Nada. Apoyé mi mano. Nada. Comencé a palmear con esa misma mano, cada vez con mas fuerza. Nada. Fue así que entré en la consternación, casi animal, de sentirme atrapado en aquel mundo. Sin pensarlo, había penetrado en aquel lugar salido de mi recóndita fantasía y no había reparado en la posibilidad de regreso. Con los puños golpeaba ferozmente la estructura, intentando incluso gritar. El silencio de mis llantos era evidente, pero no importaba ya. Quería conectar con fuerzas un aullido de desesperanza, con el terror en la boca y el corazón saliendo por ella. Fue entonces que conocí su abrazo.
Fue una muestra de cariño que casi me sacó el aliento. En medio del maremoto de miedos fue el halito de cordura que requerí para retornar a la tranquilidad. Sus brazos me rodeaban el cuello, suavemente, y reposó su cabeza sobre mi hombro (la empatía es la capacidad cognitiva de percibir en un contexto común lo que otro individuo puede sentir). Tras soltarme, me giré para encontrar nuevamente su sonrisa.
Momentos después me preguntó qué buscaba en aquel dibujo en el mural. Le conté sobre mi verde ansiado, el color que había señalado para el árbol de lejanía inconmensurable, que casi tocaba el horizonte. Me pidió que se lo describiera, y así lo hice.
El rubor alcanzaba sus mejillas mientras colocaba su mano derecha nuevamente en los pliegues de su ropa. Comprendí entonces, percibí su soledad. Pero eso no me contuvo de extender la mano, en señal de exigir lo propio.

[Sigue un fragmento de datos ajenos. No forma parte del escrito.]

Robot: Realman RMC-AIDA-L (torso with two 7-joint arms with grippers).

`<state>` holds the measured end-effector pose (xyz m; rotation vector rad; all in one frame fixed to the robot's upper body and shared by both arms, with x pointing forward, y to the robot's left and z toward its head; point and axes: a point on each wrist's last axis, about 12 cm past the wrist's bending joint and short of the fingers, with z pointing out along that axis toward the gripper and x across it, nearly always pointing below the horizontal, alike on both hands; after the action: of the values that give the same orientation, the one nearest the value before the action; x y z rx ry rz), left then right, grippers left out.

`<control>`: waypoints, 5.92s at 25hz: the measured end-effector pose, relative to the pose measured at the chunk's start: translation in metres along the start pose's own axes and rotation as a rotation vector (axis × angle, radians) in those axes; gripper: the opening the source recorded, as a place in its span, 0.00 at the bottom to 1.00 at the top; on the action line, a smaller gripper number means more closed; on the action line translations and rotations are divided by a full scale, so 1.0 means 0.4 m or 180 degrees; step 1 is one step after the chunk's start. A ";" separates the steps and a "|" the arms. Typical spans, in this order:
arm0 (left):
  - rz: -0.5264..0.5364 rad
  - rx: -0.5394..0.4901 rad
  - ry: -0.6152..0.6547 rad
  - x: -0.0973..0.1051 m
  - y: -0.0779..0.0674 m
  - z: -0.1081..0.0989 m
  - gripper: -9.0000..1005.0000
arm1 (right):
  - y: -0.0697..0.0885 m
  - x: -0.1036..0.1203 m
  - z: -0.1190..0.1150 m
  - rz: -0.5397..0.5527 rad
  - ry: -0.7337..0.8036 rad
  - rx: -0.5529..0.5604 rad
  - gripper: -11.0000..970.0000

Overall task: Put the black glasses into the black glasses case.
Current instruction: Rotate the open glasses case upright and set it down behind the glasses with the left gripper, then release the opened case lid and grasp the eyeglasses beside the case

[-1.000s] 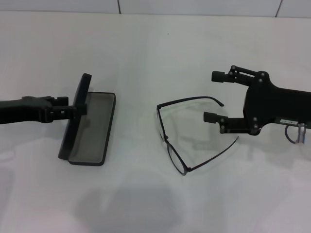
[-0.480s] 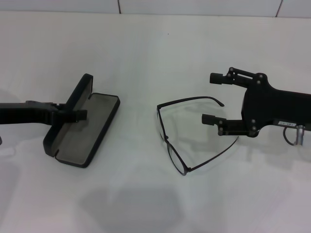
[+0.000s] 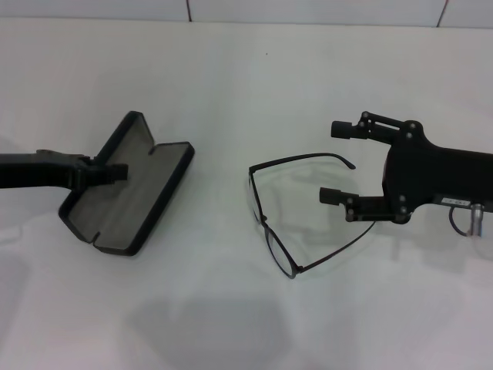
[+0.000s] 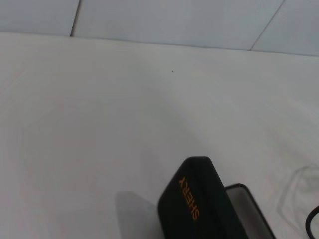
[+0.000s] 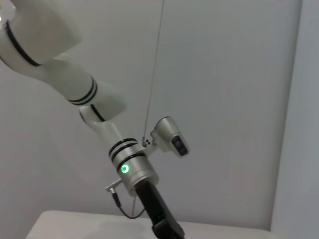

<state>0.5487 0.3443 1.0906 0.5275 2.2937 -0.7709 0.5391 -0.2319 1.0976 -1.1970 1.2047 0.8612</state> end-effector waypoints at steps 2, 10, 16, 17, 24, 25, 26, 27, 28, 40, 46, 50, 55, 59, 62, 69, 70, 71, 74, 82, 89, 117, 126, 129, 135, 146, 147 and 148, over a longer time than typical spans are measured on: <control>0.0052 -0.0005 -0.0005 -0.004 0.000 0.001 0.54 | 0.004 -0.002 0.000 -0.0040 -0.0021 -0.0036 0.85; 0.0295 -0.0132 -0.0034 -0.045 0.009 0.010 0.22 | 0.035 0.000 0.002 -0.0150 -0.0014 -0.0354 0.85; 0.0848 -0.0112 -0.0176 -0.133 -0.008 0.040 0.21 | 0.062 0.007 0.007 -0.0239 0.0077 -0.0667 0.85; 0.0995 -0.0120 -0.0233 -0.157 -0.013 0.050 0.21 | 0.065 0.008 0.008 -0.0243 0.0082 -0.0698 0.85; 0.2410 0.0047 -0.0319 -0.300 -0.087 0.175 0.21 | 0.078 0.018 0.005 -0.0339 0.0076 -0.0716 0.85; 0.2578 0.0070 -0.0287 -0.311 -0.101 0.194 0.21 | 0.080 0.020 0.004 -0.0351 0.0072 -0.0707 0.85; 0.2766 0.0105 -0.0239 -0.318 -0.117 0.215 0.21 | 0.082 0.021 0.002 -0.0355 0.0070 -0.0699 0.85; 0.2928 0.0151 -0.0230 -0.333 -0.137 0.236 0.21 | 0.085 0.023 -0.001 -0.0355 0.0067 -0.0681 0.85; 0.3036 0.0187 -0.0220 -0.339 -0.150 0.250 0.21 | 0.087 0.024 -0.004 -0.0354 0.0068 -0.0666 0.85; 0.3576 0.0428 -0.0235 -0.328 -0.206 0.324 0.21 | 0.101 0.034 -0.021 -0.0309 0.0074 -0.0598 0.85; 0.3617 0.0350 -0.0186 -0.313 -0.203 0.343 0.21 | 0.102 0.034 -0.019 -0.0307 0.0066 -0.0601 0.85; 0.3620 0.0419 -0.0114 -0.292 -0.200 0.344 0.23 | 0.103 0.034 -0.017 -0.0304 0.0059 -0.0604 0.85; 0.3662 0.0583 -0.0017 -0.272 -0.205 0.343 0.26 | 0.105 0.034 -0.016 -0.0302 0.0056 -0.0612 0.85; 0.3619 0.0631 -0.0012 -0.260 -0.208 0.345 0.30 | 0.111 0.036 -0.018 -0.0275 0.0052 -0.0614 0.85; 0.3543 0.0647 -0.0015 -0.260 -0.211 0.347 0.32 | 0.116 0.036 -0.022 -0.0251 0.0033 -0.0610 0.85; 0.3449 0.0838 0.0071 -0.273 -0.231 0.346 0.37 | 0.119 0.039 -0.029 -0.0224 0.0022 -0.0550 0.85; 0.3430 0.0879 0.0008 -0.275 -0.235 0.343 0.38 | 0.119 0.039 -0.029 -0.0222 0.0020 -0.0537 0.85; 0.3401 0.0920 -0.0072 -0.276 -0.238 0.339 0.40 | 0.118 0.039 -0.029 -0.0217 0.0013 -0.0513 0.85; 0.3191 0.1015 -0.0527 -0.276 -0.237 0.313 0.43 | 0.108 0.032 -0.028 -0.0203 -0.0085 -0.0364 0.85; 0.2234 0.0733 -0.2022 -0.143 -0.190 0.230 0.49 | 0.046 -0.019 -0.026 -0.0526 -0.0177 -0.0202 0.85; 0.1207 0.0238 -0.2715 0.002 -0.146 0.164 0.49 | -0.073 -0.104 0.042 -0.0660 0.0558 -0.0249 0.85; 0.1191 0.0255 -0.2436 -0.005 -0.150 0.200 0.49 | -0.110 -0.382 0.306 0.1737 0.3227 0.0003 0.85; 0.1276 0.0174 -0.2409 -0.012 -0.143 0.201 0.49 | -0.105 -0.358 0.357 0.1977 0.3467 0.0030 0.85; 0.1252 0.0139 -0.2409 -0.007 -0.139 0.199 0.49 | -0.114 -0.353 0.363 0.2096 0.3421 0.0023 0.85; 0.1276 0.0075 -0.2382 0.002 -0.136 0.200 0.49 | -0.127 -0.305 0.396 0.2366 0.3547 0.0013 0.85; 0.1333 0.0088 -0.2381 -0.001 -0.142 0.206 0.49 | -0.105 -0.254 0.416 0.2396 0.3663 -0.0015 0.85; 0.1335 0.0090 -0.2380 -0.001 -0.142 0.206 0.49 | -0.100 -0.249 0.419 0.2384 0.3672 -0.0022 0.85; 0.1335 0.0092 -0.2380 -0.001 -0.143 0.207 0.49 | -0.097 -0.245 0.421 0.2372 0.3678 -0.0027 0.85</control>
<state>0.5554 0.2481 1.0620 0.5836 1.4253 -0.6454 0.5940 -0.0661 1.1923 -1.2749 2.6956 0.6511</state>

No quería dármelo (como si entendiese algo siniestro). Quería recobrar aquello que era lo mío, pero a medida que trataba de acercarme a ella, daba unos pasos para atrás, avergonzada, en señal de no tener intenciones de entregar mi tesoro. En aquel intento de alejarse de mi, se tropezó sobre si misma y perdió el lápiz entre los pastos rojos. Pude entonces tomarlo. Con una corazonada en el pecho me dirigí, pues, hacia el mural.
Tras caminar unos pasos, una mano me retuvo fuertemente. Me di vuelta para ver su rostro (¿Ahora se veía tan claro?), triste, entre la aflicción y el desconsuelo. ¡Oh! Si alguna vez dibujase alguna de aquellas sensaciones de tanta pesadumbre, tan fuertes, las reflejaría en las lágrimas que brotaban sobre un rostro tan bello como el suyo (terrible pero bello es a la vez ver a una mujer llorar). La comprendí, nuevamente, en su soledad. Yo también así lo estaba. Esa intención de unión, esa búsqueda de compañía, eso buscaba en mis dibujos, en aquella figura taciturna. Acaricié sus cabellos, sus hermosos cabellos, en señal de disculpa. Conteniendo mi pesar, roté sobre mí, y alzando el lápiz, presioné con su punta el mural…
Mientras terminaba de colorear el árbol, observaba la figura taciturna del camino. ¿Hacia donde iría? En lo profundo de mi ansiaba que cometiese el mismo error dos veces, pero sabía ya que no había vuelta atrás. Tras guardar los lápices, noté que había desaparecido en dirección contraria.